The right hon. Member for Enfield North (Joan Ryan) made the usual mistake of thinking that every employer in the country is some rich baron who lives in a huge mansion, drives around in a Bentley and has all the goods in the world. Actually, the vast majority of businesses in this country are small and medium-sized enterprises. I advise her speak to a few shop owners down her local high street, because she will actually find that many are struggling to earn a living. In fact, many of the people she is talking about do not earn the minimum wage or the living wage—whatever anyone wants to call it—themselves. She berates them for trying to do down their staff, when many of them are working desperately long hours to keep their staff in employment because their staff matter to them.
The hon. Gentleman is throwing up all sorts of straw men, but what we heard from my right hon. Friend the Member for Enfield North (Joan Ryan) were concrete examples of large companies that have the ability to pay their staff properly but are not doing so. When will the hon. Gentleman engage with the facts rather than straw men?
I am engaging with the facts—these are home truths the hon. Gentleman should appreciate.
When people ask, “Do you think everybody should get a pay rise to £9, £10 or £11 an hour?”, everyone of course says yes. I think it was Norman Tebbit who said that if we ask people, “Would you like a Rolls-Royce?” they will all say yes, but if we say, “You’ll have to live in a tent for the rest of your life to pay for it,” the answer will be no.

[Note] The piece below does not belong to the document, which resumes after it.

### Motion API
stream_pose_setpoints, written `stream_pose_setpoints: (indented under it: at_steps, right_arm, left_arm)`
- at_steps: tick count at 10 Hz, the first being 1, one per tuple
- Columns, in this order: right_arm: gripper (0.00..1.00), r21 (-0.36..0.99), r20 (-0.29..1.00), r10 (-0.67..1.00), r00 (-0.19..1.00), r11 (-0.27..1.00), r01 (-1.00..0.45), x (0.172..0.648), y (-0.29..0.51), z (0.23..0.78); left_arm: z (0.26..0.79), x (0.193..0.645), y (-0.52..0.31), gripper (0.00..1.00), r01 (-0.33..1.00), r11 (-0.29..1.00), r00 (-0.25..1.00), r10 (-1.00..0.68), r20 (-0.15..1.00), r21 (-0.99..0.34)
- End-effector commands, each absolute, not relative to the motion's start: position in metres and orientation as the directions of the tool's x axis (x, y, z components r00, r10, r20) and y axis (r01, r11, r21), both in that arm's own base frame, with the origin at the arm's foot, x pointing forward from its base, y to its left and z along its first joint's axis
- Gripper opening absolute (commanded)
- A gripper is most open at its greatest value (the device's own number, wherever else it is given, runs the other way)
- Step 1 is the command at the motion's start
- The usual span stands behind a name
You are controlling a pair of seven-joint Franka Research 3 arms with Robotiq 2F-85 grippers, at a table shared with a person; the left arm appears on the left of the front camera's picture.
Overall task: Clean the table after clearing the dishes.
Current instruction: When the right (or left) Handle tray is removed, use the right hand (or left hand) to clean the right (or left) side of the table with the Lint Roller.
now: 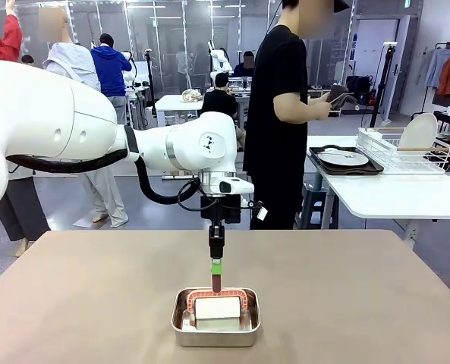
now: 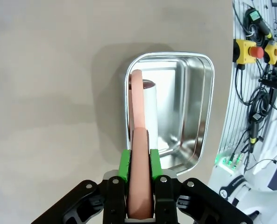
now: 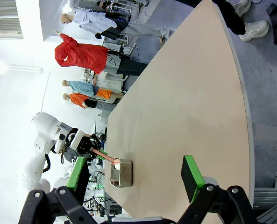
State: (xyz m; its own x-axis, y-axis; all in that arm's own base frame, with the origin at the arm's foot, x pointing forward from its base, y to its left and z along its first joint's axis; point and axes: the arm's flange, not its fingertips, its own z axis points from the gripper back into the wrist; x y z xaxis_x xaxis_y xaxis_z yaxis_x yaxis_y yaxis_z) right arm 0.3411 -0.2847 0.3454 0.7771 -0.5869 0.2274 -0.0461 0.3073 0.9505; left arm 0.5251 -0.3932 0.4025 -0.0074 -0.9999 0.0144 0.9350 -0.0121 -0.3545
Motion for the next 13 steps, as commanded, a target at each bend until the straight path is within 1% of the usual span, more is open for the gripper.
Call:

We have to realise that there are consequences to increasing the minimum wage. We all know that if we want to reduce the consumption of something—if we want less of something—we increase its cost. If the Government want fewer people smoking, one of the tools they use is to put the price up. If we want fewer people drinking, we put the price up. The same rules apply to employment: if we put up the cost of employment, we will find fewer people employed—that is just an economic fact.